Usaha itu menjadi ekspektasi besar bagi pelaku usaha galangan kapal nasional disamping berpotensi menciptakan efek multiplier ekonomik yang besar. Selain itu, dampak makro yang diharapkan mampu mengurangi defisit neraca berjalan, dan semakin rasionalnya biaya pembangunan, pemeliharaan atau reparasi kapal di dalam negeri.
Selain itu, terkait faktor pengadaan suku cadang dan komponen kapal dapat mendongkrak biaya dan waktu pembangunan kapal termasuk kegiatan perawatan dan reparasi nasional yang lebih tidak bersaing dibanding opsi dengan kondisi galangan regional.
Ketersediaan komponen kapal yang dibutuhkan khususnya pada penggerak utama, penggerak bantu serta peralatan permesinan kapal yang cenderung masih impor dari luar negeri. Karena itu, bisa menjadi salah satu item pembesar negatifnya neraca jasa setelah biaya angkutan (freight).
"Armada nasional yang saat ini eksis berkisar 25.559 unit untuk kapal niaga perdagangan, dan sekitar 20.000-30.000 unit kapal ikan masih perlu diperkuat kualitas kelaikan lautnya.

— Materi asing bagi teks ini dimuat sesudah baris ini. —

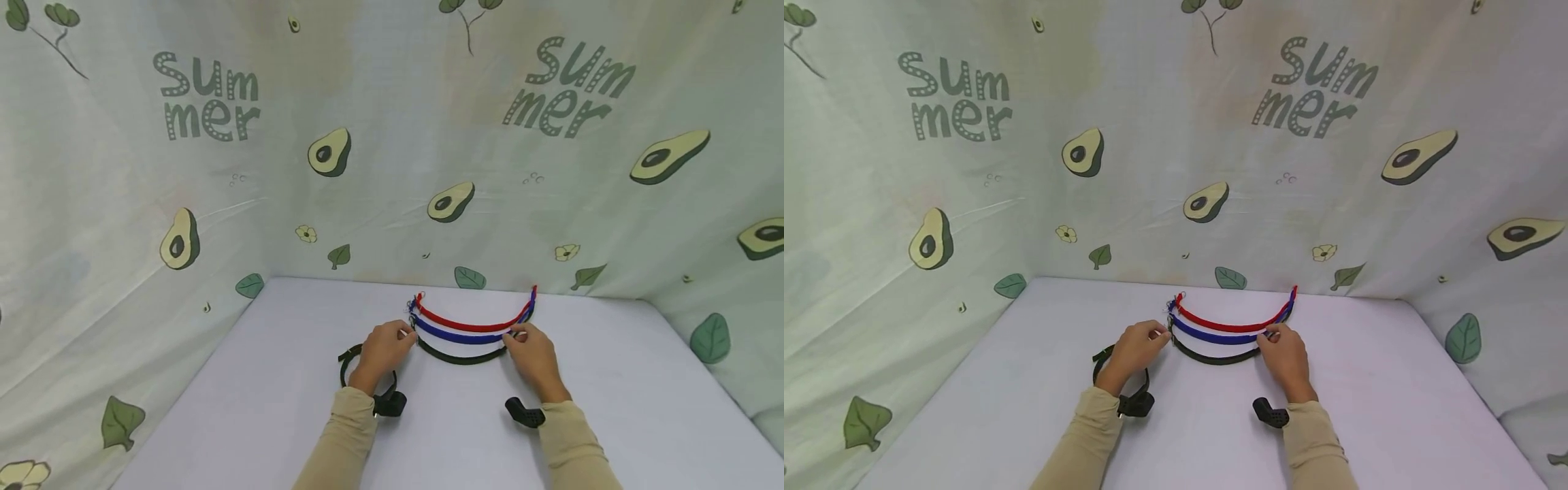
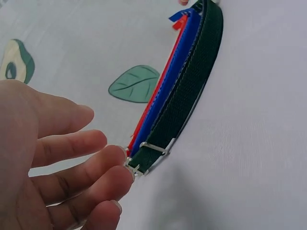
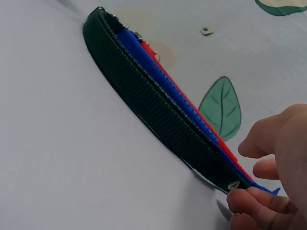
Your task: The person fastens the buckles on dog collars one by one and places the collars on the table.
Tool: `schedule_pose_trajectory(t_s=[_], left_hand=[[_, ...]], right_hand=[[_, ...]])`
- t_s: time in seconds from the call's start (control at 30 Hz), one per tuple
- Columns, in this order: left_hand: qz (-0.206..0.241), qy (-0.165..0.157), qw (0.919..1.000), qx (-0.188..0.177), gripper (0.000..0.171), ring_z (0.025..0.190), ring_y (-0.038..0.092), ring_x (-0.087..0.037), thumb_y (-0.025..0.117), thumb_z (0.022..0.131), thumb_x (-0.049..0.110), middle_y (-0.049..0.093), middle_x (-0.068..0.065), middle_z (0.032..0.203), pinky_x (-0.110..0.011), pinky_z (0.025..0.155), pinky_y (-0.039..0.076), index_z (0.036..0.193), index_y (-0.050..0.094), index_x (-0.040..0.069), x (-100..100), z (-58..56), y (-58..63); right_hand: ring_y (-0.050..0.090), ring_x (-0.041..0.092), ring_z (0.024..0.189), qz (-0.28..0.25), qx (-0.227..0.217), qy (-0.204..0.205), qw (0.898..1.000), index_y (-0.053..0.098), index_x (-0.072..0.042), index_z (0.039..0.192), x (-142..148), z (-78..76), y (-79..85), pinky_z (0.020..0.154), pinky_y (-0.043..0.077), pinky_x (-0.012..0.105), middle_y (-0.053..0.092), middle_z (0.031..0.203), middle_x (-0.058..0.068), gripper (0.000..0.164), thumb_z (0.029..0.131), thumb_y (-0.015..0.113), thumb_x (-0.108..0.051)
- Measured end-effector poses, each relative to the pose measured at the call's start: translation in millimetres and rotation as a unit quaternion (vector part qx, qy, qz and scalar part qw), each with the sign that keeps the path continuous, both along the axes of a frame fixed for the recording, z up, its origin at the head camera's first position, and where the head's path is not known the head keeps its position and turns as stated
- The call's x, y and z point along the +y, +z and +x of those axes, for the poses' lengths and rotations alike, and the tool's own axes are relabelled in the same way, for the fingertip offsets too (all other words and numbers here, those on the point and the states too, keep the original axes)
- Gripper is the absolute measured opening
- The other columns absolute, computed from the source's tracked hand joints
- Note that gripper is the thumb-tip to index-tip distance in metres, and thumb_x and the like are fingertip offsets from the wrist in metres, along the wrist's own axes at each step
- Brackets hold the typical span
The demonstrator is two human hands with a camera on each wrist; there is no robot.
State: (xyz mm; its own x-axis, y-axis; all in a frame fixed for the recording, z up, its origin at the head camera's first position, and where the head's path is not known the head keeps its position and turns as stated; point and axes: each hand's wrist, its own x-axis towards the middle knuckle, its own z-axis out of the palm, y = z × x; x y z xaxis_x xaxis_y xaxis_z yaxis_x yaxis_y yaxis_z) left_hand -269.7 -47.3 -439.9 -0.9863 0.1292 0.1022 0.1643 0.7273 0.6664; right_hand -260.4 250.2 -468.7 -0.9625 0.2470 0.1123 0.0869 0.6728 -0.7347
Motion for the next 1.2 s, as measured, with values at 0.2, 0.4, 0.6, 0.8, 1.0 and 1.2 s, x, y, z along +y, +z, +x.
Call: schedule_pose_trajectory(t_s=[0.2,0.4,0.6,0.8,1.0,1.2], left_hand=[[-0.025,-0.013,0.9995,0.013,0.015,0.074,0.058,-0.013,0.066,0.096,0.031,0.067,0.005,0.087,-0.034,0.063,0.048,0.099,0.073,0.019,12.2,-5.3,-5.5],[-0.048,-0.018,0.9983,0.028,0.015,0.072,0.057,-0.012,0.066,0.097,0.032,0.066,0.006,0.085,-0.035,0.062,0.047,0.101,0.074,0.019,17.9,-4.6,-8.4],[-0.046,-0.033,0.9974,0.044,0.018,0.072,0.057,-0.011,0.066,0.097,0.031,0.065,0.007,0.084,-0.034,0.061,0.047,0.108,0.075,0.020,22.4,-4.0,-13.6],[-0.056,-0.047,0.9965,0.041,0.023,0.072,0.058,-0.009,0.065,0.097,0.032,0.065,0.009,0.084,-0.031,0.059,0.046,0.116,0.074,0.023,26.9,-4.9,-21.0],[-0.081,-0.053,0.9947,0.035,0.023,0.087,0.064,-0.014,0.067,0.096,0.033,0.069,0.005,0.095,-0.035,0.067,0.051,0.114,0.076,0.022,31.3,-2.9,-22.4],[-0.081,-0.052,0.9946,0.038,0.020,0.094,0.066,-0.017,0.068,0.095,0.033,0.071,0.005,0.099,-0.037,0.073,0.053,0.109,0.077,0.021,31.2,-0.5,-23.7]], right_hand=[[0.061,0.035,0.093,0.011,0.022,-0.008,1.000,0.063,0.005,0.122,5.0,-1.9,-4.3,0.077,0.044,0.044,0.067,0.098,0.019,0.039,0.093,0.066,-0.021],[0.061,0.034,0.091,0.014,0.026,-0.015,0.999,0.065,0.004,0.121,5.6,-3.8,-7.6,0.075,0.044,0.044,0.067,0.097,0.017,0.040,0.091,0.065,-0.021],[0.058,0.032,0.090,0.019,0.019,-0.016,1.000,0.061,0.004,0.129,8.1,-6.6,-10.5,0.073,0.043,0.043,0.063,0.098,0.016,0.046,0.090,0.063,-0.020],[0.053,0.032,0.087,0.019,0.010,-0.012,1.000,0.059,0.006,0.131,8.0,-5.6,-8.6,0.071,0.040,0.040,0.058,0.094,0.016,0.049,0.088,0.062,-0.017],[0.058,0.036,0.090,0.028,0.021,-0.014,0.999,0.063,0.011,0.119,6.7,-1.0,-4.7,0.077,0.046,0.048,0.063,0.096,0.021,0.042,0.087,0.062,-0.017],[0.062,0.045,0.101,0.041,0.032,-0.020,0.998,0.067,0.011,0.112,6.8,0.4,-5.8,0.087,0.047,0.054,0.067,0.104,0.027,0.037,0.090,0.060,-0.017]])
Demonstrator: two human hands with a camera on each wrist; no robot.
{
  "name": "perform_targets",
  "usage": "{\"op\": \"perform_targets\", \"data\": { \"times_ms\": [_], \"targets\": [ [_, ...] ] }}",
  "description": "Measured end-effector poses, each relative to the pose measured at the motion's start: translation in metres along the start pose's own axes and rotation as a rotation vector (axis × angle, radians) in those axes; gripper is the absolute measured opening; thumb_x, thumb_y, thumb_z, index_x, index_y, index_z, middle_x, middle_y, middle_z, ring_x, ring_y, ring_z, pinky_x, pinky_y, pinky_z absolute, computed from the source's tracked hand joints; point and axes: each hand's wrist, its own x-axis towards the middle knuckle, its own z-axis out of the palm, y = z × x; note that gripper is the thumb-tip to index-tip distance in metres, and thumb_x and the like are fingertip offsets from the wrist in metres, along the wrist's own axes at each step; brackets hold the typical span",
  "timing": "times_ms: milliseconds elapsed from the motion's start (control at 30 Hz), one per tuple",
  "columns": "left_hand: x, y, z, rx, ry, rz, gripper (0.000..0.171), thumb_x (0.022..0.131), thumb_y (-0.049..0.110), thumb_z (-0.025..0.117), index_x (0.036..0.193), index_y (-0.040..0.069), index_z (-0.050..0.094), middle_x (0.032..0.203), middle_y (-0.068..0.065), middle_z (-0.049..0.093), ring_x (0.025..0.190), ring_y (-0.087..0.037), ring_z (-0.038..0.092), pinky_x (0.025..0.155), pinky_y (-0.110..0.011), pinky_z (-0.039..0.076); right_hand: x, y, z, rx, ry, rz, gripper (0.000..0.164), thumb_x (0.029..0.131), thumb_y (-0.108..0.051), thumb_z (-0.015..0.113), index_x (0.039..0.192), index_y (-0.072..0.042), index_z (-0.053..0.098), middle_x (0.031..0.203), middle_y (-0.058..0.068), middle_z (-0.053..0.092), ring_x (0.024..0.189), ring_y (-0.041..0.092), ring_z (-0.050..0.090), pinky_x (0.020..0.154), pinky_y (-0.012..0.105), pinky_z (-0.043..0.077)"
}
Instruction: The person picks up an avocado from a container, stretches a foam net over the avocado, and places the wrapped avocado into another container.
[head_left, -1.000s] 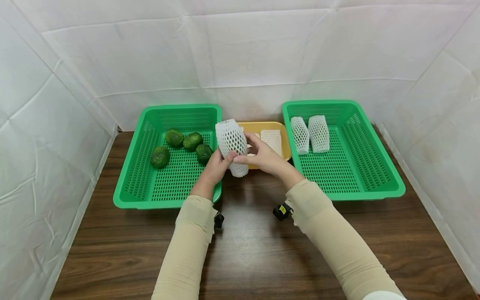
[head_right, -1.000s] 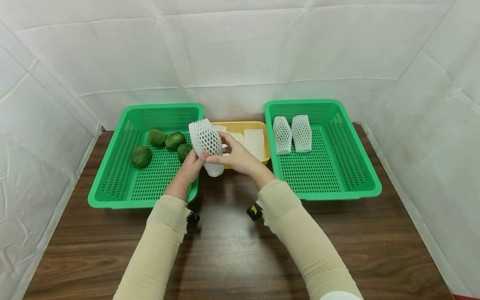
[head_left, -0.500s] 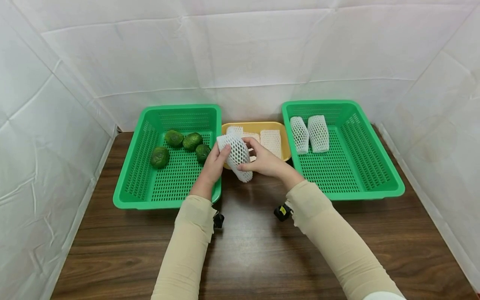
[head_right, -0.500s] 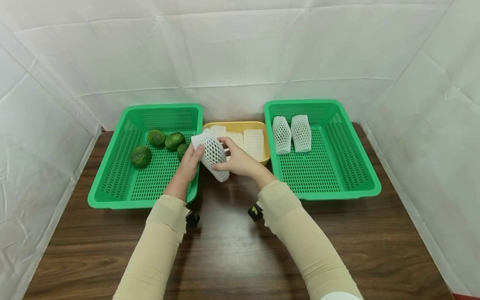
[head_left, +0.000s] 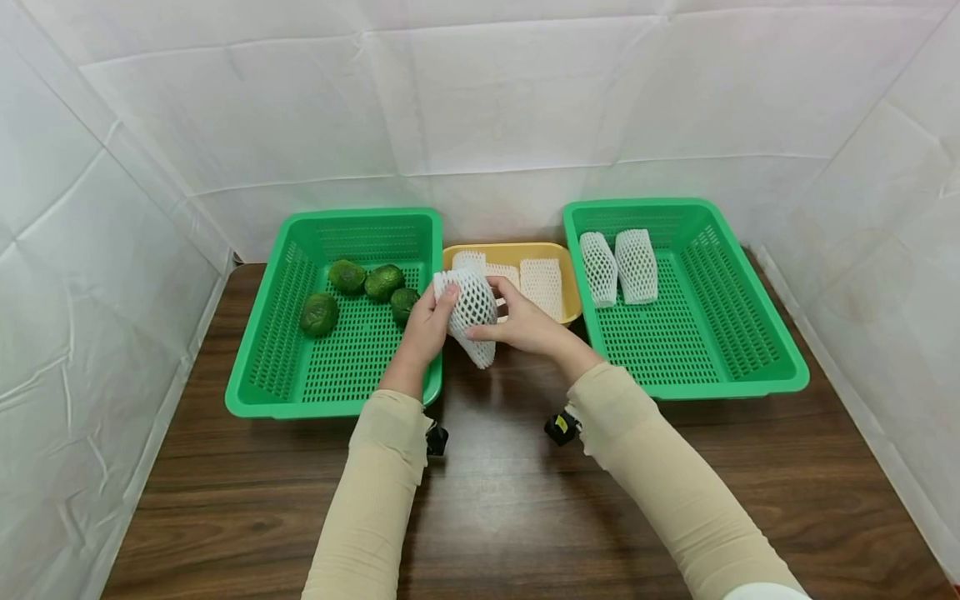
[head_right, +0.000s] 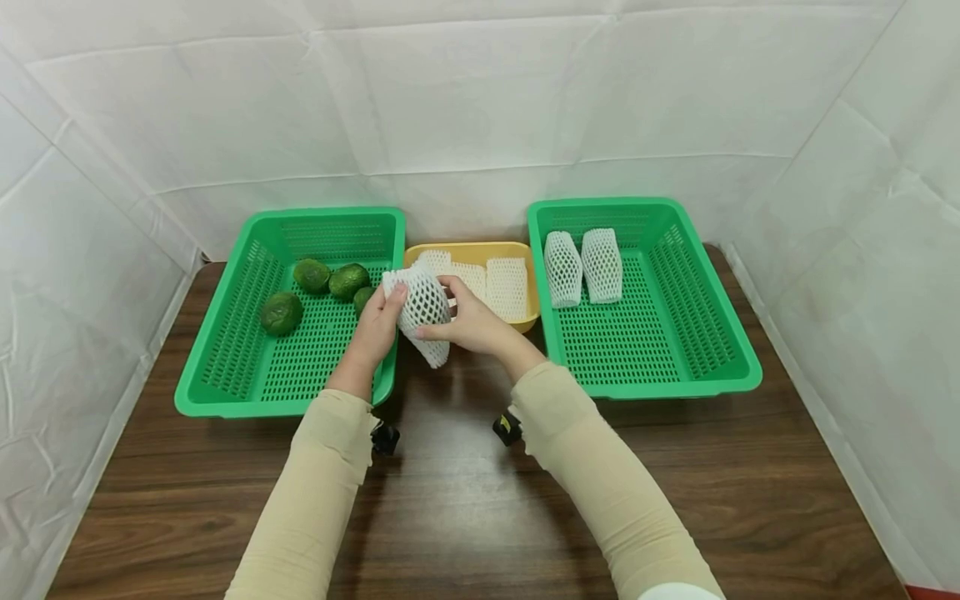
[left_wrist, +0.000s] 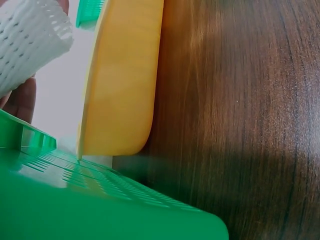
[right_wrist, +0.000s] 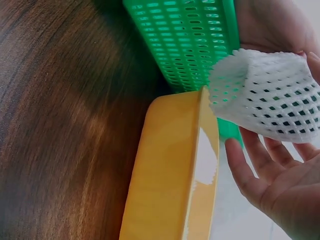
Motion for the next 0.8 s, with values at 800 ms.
{"op": "perform_targets", "data": {
  "times_ms": [800],
  "targets": [
    [-0.001, 0.008, -0.001, -0.136, -0.151, 0.119, 0.045, 0.104, 0.024, 0.019, 0.135, -0.006, 0.030, 0.125, -0.032, 0.047, 0.105, -0.051, 0.051, 0.082, -0.060, 0.040, -0.002, -0.017, -0.051, 0.071, 0.159, 0.115, 0.070, 0.085, -0.020, 0.067, 0.138, -0.006, 0.025, 0.122, 0.020, 0.048, 0.106, 0.032, 0.053, 0.088, 0.045, 0.045]
  ]
}}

Karena secara eksis, kapal niaga nasional dominan berumur tua yang rasio waktu operasi dan pemeliharaan/perawatannya cenderung rendah," lanjutnya.
Sebelumnya, Kementerian Perdagangan menerbitkan Peraturan Menteri Perdagangan 76/2019 yang merevisi dari Permendag 118/2018 tentang Ketentuan Impor Barang Modal dalam Keadaan Tidak Baru, yang segera berlaku mulai 20 November 2019. Dalam Permendag 76/2019, usia kapal impor ditambah menjadi maksimal 30 tahun dari aturan sebelumnya yang membatasi usia kapal bekas impor 15 tahun-20 tahun untuk jenis kapal tertentu.